*WORK REQUEST*.
Everything from the line containing "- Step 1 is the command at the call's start" through the last line of the data below is to be retyped exactly, apart from the pictures.

_ _ _ _ _

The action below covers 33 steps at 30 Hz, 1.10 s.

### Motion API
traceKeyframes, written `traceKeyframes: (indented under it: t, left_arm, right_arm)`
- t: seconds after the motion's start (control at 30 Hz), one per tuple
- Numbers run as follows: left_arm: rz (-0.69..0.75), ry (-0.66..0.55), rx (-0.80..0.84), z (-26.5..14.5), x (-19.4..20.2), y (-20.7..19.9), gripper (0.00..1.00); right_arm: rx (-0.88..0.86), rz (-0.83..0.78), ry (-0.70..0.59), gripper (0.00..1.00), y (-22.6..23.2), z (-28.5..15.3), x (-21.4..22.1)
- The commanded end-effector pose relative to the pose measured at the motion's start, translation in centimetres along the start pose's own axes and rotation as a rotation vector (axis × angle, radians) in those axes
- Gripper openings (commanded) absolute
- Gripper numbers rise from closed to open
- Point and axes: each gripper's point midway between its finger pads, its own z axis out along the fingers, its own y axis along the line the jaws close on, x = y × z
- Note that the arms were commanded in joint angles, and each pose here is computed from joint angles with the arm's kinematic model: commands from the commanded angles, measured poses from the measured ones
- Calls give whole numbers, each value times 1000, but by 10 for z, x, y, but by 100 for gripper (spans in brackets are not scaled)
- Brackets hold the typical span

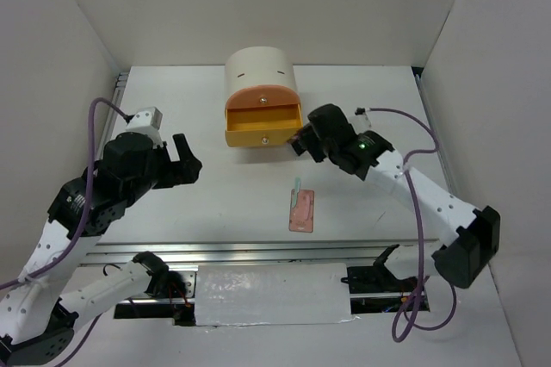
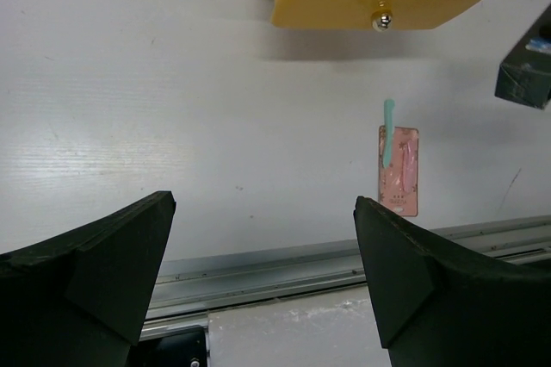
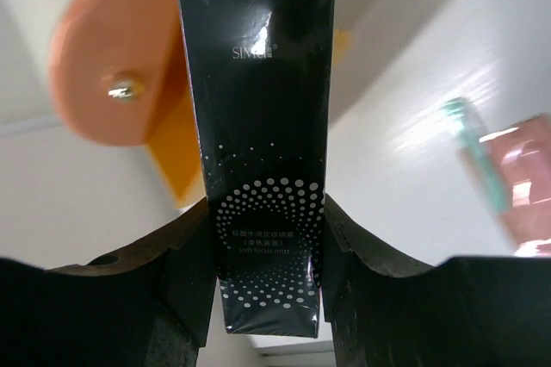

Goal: Organize the makeup

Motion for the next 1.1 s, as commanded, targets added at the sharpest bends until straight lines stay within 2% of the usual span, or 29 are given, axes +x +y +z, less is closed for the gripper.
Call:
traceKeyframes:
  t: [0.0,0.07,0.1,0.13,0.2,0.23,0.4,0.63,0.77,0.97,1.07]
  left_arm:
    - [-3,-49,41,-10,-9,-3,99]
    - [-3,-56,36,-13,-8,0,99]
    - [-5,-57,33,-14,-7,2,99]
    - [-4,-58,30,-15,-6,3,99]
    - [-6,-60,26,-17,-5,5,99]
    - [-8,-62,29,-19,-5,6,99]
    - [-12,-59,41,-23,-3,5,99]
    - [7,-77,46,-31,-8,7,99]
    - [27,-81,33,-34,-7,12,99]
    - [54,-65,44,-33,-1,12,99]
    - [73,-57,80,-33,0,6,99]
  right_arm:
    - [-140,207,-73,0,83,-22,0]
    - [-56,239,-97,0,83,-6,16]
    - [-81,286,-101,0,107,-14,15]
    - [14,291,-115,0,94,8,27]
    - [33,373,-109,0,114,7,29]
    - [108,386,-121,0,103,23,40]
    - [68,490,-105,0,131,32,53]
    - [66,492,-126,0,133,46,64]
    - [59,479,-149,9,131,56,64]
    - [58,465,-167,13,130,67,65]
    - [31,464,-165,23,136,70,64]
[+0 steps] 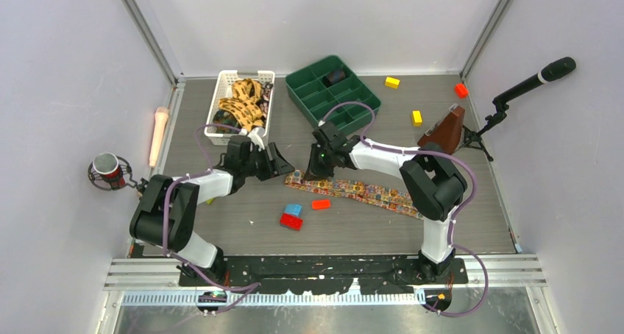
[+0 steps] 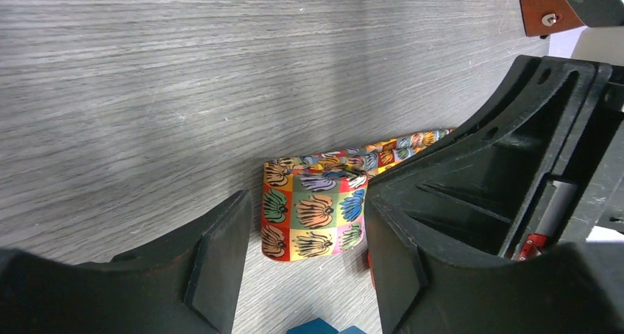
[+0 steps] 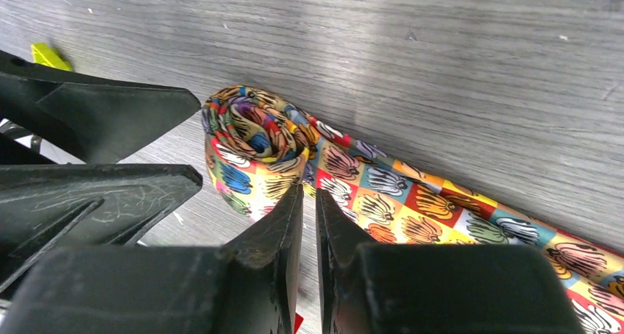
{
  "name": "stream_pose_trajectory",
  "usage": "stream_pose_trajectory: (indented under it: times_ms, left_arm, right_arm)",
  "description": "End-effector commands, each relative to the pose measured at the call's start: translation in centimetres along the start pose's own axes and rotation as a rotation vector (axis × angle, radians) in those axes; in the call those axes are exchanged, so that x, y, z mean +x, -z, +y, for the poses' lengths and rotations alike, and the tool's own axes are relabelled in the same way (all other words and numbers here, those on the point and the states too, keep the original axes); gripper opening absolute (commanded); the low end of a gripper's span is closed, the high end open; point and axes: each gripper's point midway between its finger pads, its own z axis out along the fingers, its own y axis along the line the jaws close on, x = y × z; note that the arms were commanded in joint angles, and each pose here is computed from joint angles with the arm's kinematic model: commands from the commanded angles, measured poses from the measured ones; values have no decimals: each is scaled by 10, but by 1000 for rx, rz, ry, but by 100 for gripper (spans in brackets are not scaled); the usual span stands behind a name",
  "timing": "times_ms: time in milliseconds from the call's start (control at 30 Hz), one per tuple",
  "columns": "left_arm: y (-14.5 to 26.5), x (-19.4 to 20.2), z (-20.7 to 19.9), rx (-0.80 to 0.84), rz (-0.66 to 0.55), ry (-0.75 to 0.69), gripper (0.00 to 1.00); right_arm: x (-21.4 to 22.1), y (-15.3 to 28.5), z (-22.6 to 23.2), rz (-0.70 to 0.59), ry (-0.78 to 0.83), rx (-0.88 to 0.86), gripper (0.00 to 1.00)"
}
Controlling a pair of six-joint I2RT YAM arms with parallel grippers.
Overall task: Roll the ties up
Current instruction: Roll the tie at the center of the board.
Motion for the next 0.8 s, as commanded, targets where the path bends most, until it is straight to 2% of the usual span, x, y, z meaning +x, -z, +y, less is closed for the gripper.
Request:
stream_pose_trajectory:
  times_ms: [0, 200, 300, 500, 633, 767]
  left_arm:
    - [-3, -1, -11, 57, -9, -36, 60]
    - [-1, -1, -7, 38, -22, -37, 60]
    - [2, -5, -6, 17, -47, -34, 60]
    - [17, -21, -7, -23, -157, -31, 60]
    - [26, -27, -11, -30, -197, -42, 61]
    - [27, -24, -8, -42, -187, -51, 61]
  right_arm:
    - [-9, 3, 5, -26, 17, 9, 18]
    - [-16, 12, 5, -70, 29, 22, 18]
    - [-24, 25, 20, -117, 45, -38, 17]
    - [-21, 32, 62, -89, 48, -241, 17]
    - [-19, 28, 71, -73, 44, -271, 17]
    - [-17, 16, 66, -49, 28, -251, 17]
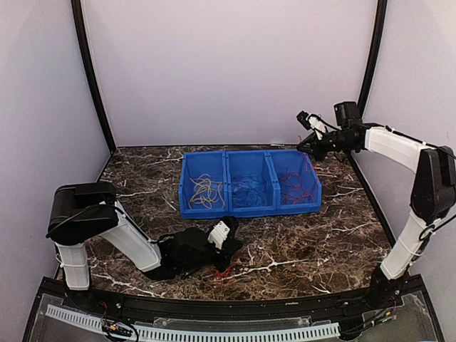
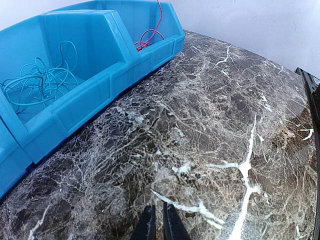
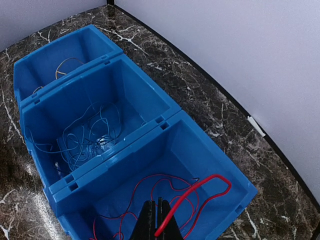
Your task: Untangle the cables
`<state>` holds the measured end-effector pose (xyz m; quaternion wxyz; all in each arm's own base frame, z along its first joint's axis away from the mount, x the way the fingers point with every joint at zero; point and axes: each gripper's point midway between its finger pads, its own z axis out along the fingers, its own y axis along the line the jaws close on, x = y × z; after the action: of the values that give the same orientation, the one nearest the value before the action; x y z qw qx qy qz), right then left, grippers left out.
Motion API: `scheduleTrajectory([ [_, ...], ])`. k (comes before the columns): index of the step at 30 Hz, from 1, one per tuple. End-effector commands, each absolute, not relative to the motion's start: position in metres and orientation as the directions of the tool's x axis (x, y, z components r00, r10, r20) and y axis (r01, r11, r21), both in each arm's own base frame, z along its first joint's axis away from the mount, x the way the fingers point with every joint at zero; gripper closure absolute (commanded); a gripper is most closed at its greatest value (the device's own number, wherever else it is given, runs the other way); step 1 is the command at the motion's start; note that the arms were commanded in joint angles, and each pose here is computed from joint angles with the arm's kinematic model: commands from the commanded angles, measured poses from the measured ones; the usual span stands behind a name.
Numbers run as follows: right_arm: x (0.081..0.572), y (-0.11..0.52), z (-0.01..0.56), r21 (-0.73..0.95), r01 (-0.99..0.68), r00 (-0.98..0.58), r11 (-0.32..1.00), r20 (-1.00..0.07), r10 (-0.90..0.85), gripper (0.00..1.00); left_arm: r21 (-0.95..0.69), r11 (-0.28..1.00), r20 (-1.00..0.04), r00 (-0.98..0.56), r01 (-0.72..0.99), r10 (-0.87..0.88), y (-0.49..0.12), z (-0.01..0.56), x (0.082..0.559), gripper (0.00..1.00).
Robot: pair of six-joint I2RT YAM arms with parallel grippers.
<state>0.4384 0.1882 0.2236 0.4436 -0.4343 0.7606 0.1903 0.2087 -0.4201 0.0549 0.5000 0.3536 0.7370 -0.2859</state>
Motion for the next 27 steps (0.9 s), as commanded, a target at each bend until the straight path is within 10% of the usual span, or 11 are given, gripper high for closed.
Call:
scheduleTrajectory([
  [1,0.436,0.194,0.193,-0.014,-0.854,-0.305,0.521,-0.797,-0.521,1.0,-0.089,0.594,-0.953,-0.241,0.799,0.182,-0.422,0.073,0.213,0.93],
  [7,0.427,0.209,0.154,0.012,-0.866,-0.354,0.5,-0.721,-0.596,0.98,-0.091,0.599,-0.955,-0.24,0.796,0.175,-0.42,0.074,0.214,0.93],
  [16,0.452,0.188,0.166,-0.066,-0.751,-0.452,0.657,-0.674,-0.584,0.55,-0.091,0.598,-0.956,-0.239,0.797,0.172,-0.419,0.076,0.213,0.91],
  [27,0.368,0.21,0.228,-0.101,-0.864,-0.268,0.494,-0.738,-0.62,0.51,-0.138,0.59,-0.967,-0.237,0.796,0.094,-0.417,0.112,0.211,0.8],
])
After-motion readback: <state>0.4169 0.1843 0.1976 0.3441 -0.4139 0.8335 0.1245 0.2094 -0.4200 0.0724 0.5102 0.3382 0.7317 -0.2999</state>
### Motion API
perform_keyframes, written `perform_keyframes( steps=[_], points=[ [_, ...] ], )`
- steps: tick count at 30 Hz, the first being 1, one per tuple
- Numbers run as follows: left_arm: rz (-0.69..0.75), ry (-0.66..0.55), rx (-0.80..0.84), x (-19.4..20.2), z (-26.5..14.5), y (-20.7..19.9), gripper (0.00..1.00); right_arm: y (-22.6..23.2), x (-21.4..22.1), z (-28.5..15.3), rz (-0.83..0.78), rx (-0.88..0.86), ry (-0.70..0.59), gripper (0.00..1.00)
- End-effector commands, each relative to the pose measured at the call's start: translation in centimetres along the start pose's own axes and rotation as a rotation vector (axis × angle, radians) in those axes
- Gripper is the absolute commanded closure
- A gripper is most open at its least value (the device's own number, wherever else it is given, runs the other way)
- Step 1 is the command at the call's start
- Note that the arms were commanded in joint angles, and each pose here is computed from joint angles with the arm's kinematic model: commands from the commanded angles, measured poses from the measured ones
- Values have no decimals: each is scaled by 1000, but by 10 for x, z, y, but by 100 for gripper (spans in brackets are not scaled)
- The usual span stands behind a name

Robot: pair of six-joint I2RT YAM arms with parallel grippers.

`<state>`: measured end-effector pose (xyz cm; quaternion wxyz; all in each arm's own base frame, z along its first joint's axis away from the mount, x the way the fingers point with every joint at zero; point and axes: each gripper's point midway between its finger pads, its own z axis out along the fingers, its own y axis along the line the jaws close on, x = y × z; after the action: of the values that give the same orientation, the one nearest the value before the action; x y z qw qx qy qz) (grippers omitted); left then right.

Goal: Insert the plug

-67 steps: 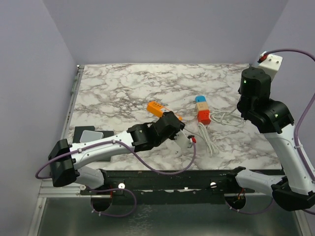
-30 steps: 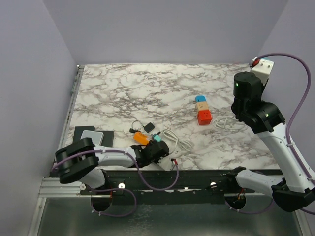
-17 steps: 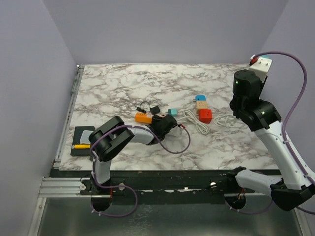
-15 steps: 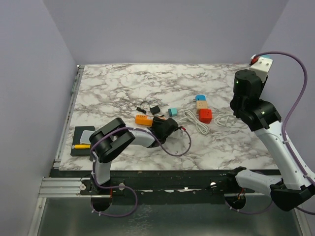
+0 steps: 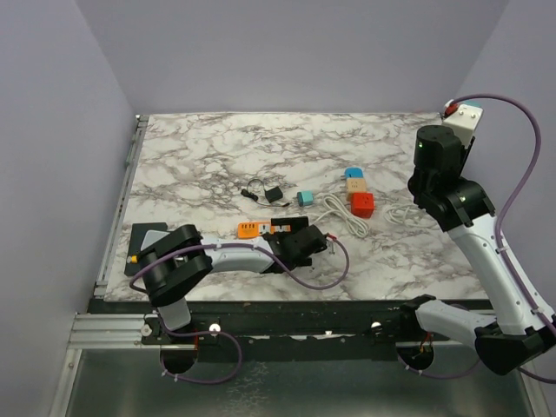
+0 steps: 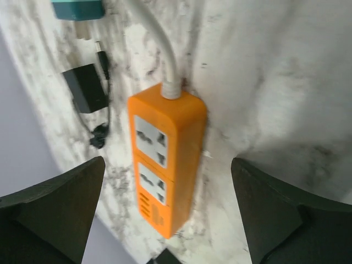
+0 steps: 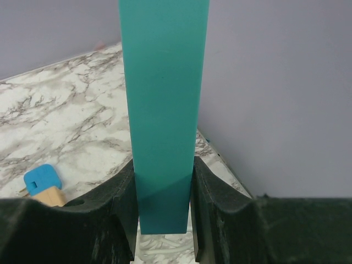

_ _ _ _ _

*ANSWER TO THIS TASK*.
- Step 1 is the command at the call's start
- Note that the arms were commanded in joint angles, and each pose here is computed from joint angles with the arm's kinematic model: commands from the commanded angles, measured poses from the measured ones
- Values have no decimals: each is scaled by 1000, but by 10 for x, z, y, but by 100 for gripper (spans in brackets are not scaled)
- The usual span stands behind a name

Robot: pair of six-joint I2RT YAM arms with parallel grippers.

`<state>`: measured end-effector pose (xyz cm; quaternion wxyz; all in each arm's own base frame, z along its first joint's axis away from the mount, x the way the fingers point with every joint at zero; point and axes: each gripper's point midway between its finger pads, its own z axis out along the fingers, its own y axis along the line the jaws close on, x = y × z; after the action: of the values that give the same orientation, the one nearest the value before the action; x y z qw qx qy qz) (grippers omitted); left then right.

Goal: Insert the plug

-67 steps: 
-30 steps: 
-17 steps: 
-15 steps: 
+0 steps: 
+0 steps: 
+0 steps: 

The exercise ends with this answer.